While project updates from three separate agencies — U.S. Forest Service, New Mexico State Forestry and the Village of Ruidoso — were the topic for Tuesday’s Forest Health talk, the lessons of working together was the common theme.
Both Timber Management Officer Frank Silva from the Capitan district for State Forestry and Dan Ray, fuels specialist for the Smokey Bear Ranger district referred to the Collaborative Forest Restoration Program (CFRP), a federal program specific to New Mexico that provides up to $5 million annually towards cost-share grants for experimental forest restoration projects and that requires a collaborative effort, as the funding source and often the impetus for several recent thinning and prescribed burns on public lands in both Lincoln and Otero Counties.
A prescribed burn outside of Capitan, an Environmental Impact Study for the La Luz/Mescalero boundary area, a mechanical thinning project in White Oaks and the treatment in the Grindstone Lake/Perk Canyon areas were just some of the CFRP-propelled projects described.
The recounting of the number and extent of the projects came shortly after Walter Dunn, the person credited for developing the program and who now works for the Forest Service out of Albuquerque, had finished a tour of many of the project areas. What he saw were techniques not often seen in other parts of the state.
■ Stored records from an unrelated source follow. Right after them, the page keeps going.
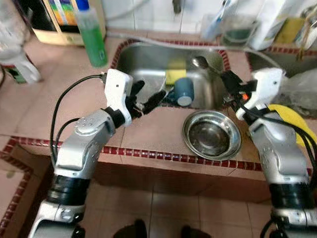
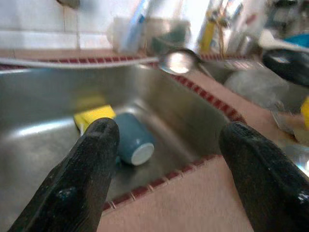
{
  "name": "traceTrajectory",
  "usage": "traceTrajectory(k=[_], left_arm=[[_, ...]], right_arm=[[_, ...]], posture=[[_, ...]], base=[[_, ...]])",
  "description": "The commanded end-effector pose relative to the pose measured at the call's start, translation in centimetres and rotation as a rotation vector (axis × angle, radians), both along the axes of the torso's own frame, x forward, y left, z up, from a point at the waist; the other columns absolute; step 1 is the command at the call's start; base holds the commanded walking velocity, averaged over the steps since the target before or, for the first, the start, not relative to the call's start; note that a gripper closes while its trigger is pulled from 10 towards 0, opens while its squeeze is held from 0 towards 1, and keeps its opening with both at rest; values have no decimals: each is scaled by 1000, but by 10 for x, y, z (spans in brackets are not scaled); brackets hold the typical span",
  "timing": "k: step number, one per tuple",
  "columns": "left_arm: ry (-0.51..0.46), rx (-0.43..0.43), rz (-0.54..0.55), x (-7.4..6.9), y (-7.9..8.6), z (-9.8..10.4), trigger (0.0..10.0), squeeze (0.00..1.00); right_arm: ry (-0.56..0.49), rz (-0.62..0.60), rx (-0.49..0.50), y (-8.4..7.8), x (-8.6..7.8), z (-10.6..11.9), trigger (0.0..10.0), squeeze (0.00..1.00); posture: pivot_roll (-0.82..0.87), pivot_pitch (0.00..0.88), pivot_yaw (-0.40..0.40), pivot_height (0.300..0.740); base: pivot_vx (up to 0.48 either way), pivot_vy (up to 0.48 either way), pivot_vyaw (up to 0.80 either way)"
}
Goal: Kitchen organization
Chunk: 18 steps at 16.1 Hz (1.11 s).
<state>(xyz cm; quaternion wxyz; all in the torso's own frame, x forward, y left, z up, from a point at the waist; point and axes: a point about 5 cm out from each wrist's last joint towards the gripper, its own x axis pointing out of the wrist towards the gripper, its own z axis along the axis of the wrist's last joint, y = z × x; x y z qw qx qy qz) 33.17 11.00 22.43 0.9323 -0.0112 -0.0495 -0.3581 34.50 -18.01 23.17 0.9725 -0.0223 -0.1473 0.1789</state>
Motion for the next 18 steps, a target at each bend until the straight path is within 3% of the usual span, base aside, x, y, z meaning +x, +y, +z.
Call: traceTrajectory(k=[1, 4, 8, 9, 10, 18], left_arm=[[5, 24, -29, -5, -1, -1, 10000, 0], [6, 39, -44, -9, 0, 1, 10000, 0], [11, 37, -49, -12, 0, 2, 10000, 0], [13, 37, -49, -12, 0, 2, 10000, 0], [13, 36, -48, -12, 0, 3, 10000, 0], [6, 28, -45, -10, 0, 6, 10000, 0]], right_arm=[[15, 19, -5, -2, 2, 1, 10000, 0], [62, 79, 52, 1, 10, 4, 10000, 0], [59, 105, 34, 2, 10, 4, 10000, 0], [63, 110, 34, 2, 10, 4, 10000, 188], [65, 115, 37, 1, 10, 3, 10000, 980], [50, 113, 42, -3, 11, 6, 10000, 1000]], posture=[[-24, 299, 1, 740], [-21, 306, -1, 740], [-19, 309, -2, 740], [-19, 308, 0, 740], [-20, 310, 0, 740], [-21, 298, 4, 740]], base=[[0, 0, 0], [0, 0, 0], [0, 0, 0], [0, 0, 0], [0, 0, 0], [0, 0, 0]])
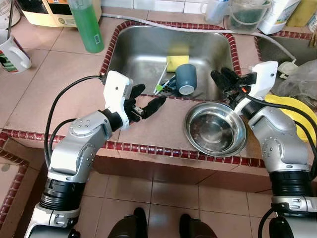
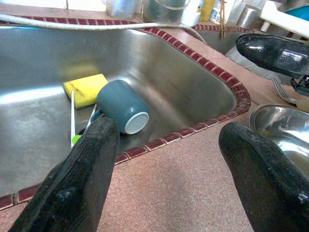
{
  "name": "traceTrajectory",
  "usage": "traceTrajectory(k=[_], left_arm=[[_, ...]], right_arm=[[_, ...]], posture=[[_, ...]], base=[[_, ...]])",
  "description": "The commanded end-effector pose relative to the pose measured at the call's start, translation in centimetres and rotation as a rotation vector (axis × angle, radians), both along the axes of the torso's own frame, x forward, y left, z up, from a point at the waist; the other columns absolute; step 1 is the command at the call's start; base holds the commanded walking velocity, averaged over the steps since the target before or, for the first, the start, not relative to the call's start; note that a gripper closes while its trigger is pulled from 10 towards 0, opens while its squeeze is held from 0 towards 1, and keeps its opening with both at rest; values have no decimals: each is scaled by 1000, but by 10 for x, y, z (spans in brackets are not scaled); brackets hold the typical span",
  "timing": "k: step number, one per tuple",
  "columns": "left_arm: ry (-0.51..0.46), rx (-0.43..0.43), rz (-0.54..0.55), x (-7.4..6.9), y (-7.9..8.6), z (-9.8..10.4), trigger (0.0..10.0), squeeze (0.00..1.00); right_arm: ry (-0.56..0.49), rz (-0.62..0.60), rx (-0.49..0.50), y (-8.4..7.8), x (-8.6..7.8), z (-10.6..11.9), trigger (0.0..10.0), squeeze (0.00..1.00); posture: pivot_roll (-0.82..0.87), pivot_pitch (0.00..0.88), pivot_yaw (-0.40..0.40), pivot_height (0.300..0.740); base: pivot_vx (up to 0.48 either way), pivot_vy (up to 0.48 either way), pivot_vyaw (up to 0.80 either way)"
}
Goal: Kitchen organization
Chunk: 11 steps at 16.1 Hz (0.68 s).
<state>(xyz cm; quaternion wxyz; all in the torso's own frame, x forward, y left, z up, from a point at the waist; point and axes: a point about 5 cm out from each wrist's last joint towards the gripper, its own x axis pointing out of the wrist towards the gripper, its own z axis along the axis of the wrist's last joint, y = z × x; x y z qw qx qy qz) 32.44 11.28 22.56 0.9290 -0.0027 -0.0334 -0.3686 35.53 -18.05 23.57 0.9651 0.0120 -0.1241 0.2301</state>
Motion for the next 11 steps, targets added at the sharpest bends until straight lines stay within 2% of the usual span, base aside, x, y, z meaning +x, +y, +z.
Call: traceTrajectory(k=[1, 3, 6, 8, 10, 11], left_arm=[[-20, -2, -21, -2, -2, 5, 10000, 0], [-54, 6, 30, 3, 1, 7, 10000, 0], [-58, -5, 38, 7, 3, 9, 10000, 0], [-85, -19, 55, 10, 3, 13, 10000, 0], [-88, -27, 58, 11, 2, 13, 10000, 0], [-90, -32, 59, 11, 2, 13, 10000, 0]], right_arm=[[-11, 2, 1, -2, 1, 3, 10000, 1000], [-58, 13, 26, 1, -1, 11, 10000, 1000], [-109, 0, 55, 2, -2, 19, 10000, 1000], [-188, -15, 98, 2, -6, 29, 10000, 1000], [-195, -8, 112, 3, -7, 30, 10000, 0], [-201, -5, 118, 5, -8, 30, 10000, 0]], posture=[[-21, 296, 4, 740], [-21, 282, 4, 740], [-21, 256, 7, 740], [-22, 229, 9, 740], [-25, 214, 10, 740], [-25, 208, 9, 740]], base=[[0, 0, 0], [0, 0, 0], [0, 0, 0], [0, 0, 0], [0, 0, 0], [0, 0, 0]])
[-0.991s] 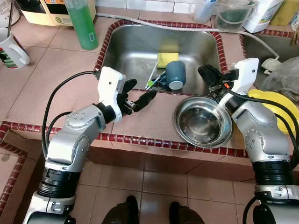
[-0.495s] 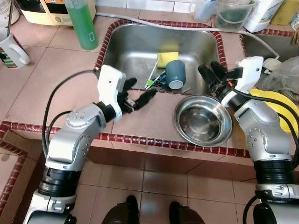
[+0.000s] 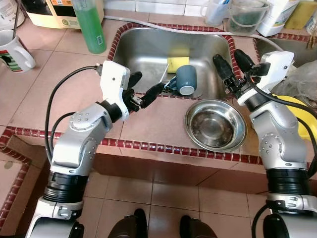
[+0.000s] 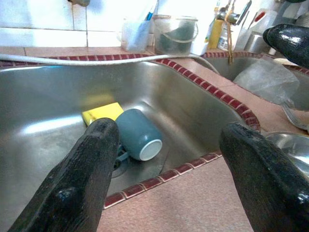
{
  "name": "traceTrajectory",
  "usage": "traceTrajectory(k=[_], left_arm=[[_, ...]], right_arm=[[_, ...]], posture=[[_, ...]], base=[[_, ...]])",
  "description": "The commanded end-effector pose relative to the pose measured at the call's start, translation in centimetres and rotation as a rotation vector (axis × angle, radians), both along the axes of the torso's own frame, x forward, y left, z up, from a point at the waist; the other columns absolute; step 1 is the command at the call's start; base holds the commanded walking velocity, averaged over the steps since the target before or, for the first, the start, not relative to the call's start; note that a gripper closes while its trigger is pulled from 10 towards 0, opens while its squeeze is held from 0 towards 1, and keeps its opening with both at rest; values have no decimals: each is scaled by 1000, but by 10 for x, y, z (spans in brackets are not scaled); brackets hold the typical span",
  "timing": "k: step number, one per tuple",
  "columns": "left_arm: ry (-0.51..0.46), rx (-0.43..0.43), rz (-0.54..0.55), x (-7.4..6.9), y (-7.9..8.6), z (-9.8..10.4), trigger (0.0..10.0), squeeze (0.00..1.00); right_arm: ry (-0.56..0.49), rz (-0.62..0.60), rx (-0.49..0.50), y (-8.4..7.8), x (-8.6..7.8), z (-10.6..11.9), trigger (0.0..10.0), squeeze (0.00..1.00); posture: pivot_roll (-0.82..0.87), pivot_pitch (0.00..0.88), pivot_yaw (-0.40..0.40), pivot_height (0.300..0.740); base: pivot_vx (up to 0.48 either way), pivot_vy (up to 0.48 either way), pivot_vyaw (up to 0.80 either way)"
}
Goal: Kitchen organization
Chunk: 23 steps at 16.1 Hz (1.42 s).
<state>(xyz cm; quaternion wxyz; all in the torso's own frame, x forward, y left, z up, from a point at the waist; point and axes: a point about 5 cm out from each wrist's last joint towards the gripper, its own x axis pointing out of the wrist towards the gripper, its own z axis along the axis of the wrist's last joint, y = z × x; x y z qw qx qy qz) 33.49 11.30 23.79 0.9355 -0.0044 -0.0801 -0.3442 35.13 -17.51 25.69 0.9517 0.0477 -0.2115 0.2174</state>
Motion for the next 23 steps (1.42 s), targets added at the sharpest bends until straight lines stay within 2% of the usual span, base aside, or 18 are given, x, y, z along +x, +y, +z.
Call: traceTrajectory(k=[1, 5, 8, 10, 12, 14, 18, 23], left_arm=[[-9, 2, 14, 2, 2, 0, 10000, 0], [-5, 2, 34, 3, 0, -10, 10000, 0], [37, -30, 64, 0, -2, -28, 10000, 0], [41, -32, 78, -1, -3, -35, 10000, 0], [68, -37, 109, -3, -3, -46, 10000, 0], [84, -24, 112, -3, -2, -54, 10000, 0], [140, -1, 103, -7, -9, -70, 10000, 0], [138, 39, 84, -11, -13, -81, 10000, 0]], right_arm=[[-55, 1, 4, 2, -5, 9, 10000, 0], [-82, -9, 19, 14, -15, 4, 10000, 0], [-93, -63, 39, 24, -33, -7, 10000, 0], [-90, -96, 4, 25, -41, -18, 10000, 0], [-55, -159, -43, 23, -51, -42, 10000, 0], [-23, -198, -22, 24, -59, -52, 10000, 0], [14, -211, -24, 32, -72, -69, 10000, 0], [44, -268, -30, 33, -85, -81, 10000, 0]], posture=[[-26, 199, 10, 740], [-28, 160, 9, 740], [-34, 121, 13, 740], [-40, 106, 26, 740], [-48, 92, 44, 740], [-54, 81, 53, 740], [-63, 66, 59, 740], [-66, 59, 55, 740]], base=[[0, 0, 0], [0, 0, 0], [0, 0, 0], [0, 0, 0], [0, 0, 0], [0, 0, 0], [0, 0, 0], [0, 0, 0]])
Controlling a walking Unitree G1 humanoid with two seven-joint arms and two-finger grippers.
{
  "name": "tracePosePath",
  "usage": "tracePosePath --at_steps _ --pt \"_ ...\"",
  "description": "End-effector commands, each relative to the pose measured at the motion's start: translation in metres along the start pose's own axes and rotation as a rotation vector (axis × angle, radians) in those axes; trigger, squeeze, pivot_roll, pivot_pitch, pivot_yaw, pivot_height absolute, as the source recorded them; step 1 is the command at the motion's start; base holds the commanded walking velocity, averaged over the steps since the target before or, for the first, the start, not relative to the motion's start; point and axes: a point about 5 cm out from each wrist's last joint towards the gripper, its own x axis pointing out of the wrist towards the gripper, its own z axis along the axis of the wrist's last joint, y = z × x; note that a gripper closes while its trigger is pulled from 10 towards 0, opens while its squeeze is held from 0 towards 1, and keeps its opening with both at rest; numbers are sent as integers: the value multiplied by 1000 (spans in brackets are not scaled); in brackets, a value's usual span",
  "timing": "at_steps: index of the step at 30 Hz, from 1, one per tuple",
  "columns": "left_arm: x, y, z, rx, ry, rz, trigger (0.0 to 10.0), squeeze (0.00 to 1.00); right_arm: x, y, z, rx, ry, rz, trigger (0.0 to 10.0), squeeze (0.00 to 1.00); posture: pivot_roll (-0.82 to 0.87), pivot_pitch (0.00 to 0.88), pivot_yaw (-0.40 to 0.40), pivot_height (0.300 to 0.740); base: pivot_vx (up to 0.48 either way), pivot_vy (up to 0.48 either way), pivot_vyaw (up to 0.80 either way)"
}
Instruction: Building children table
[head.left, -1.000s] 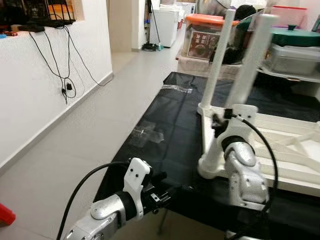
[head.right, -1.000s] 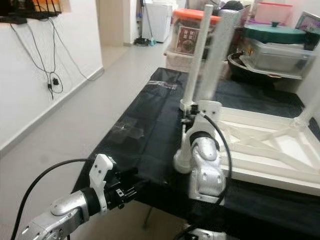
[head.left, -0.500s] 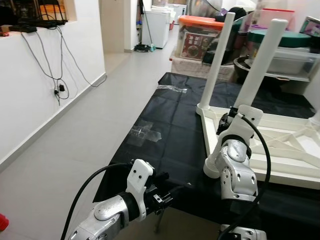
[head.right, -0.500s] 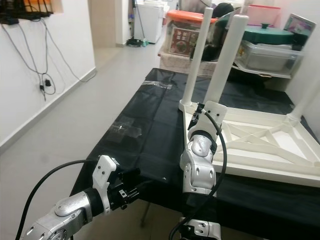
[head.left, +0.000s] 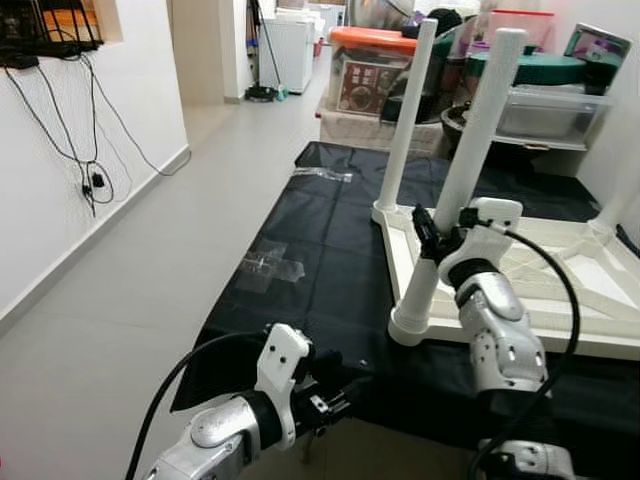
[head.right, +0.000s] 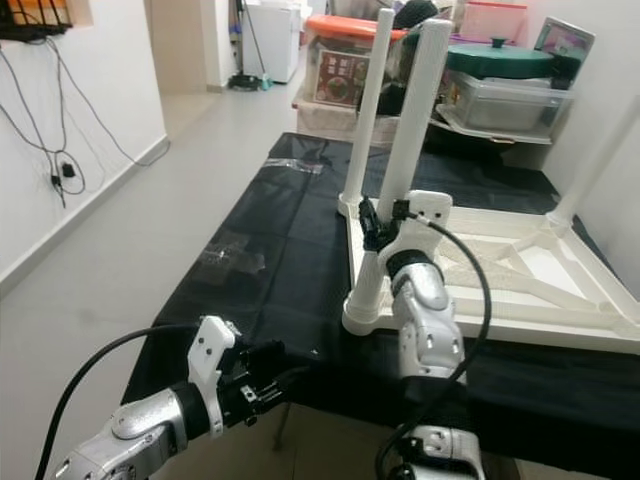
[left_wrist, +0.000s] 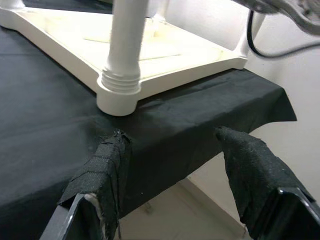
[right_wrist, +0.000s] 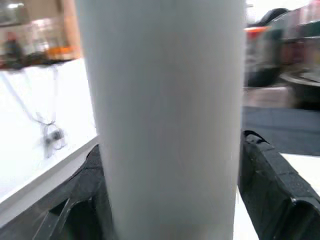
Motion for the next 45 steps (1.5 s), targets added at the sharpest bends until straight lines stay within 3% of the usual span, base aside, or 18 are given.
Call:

Dan Ray relayed how looking over the White Oaks area, Dunn seemed surprised, but impressed. “That area is primarily pinon and juniper (P/J) with stringers of Ponderosa Pine,” said Ray. “He was used to seeing similar areas thinned by chain saws and by hand, but here in Lincoln County, we use masticators and dozers to make piles that will later be burned. It sounds aggressive, but we’ve been doing it for several years. Our studies and empirical evidence show that it is good for grassland and P/J restoration.”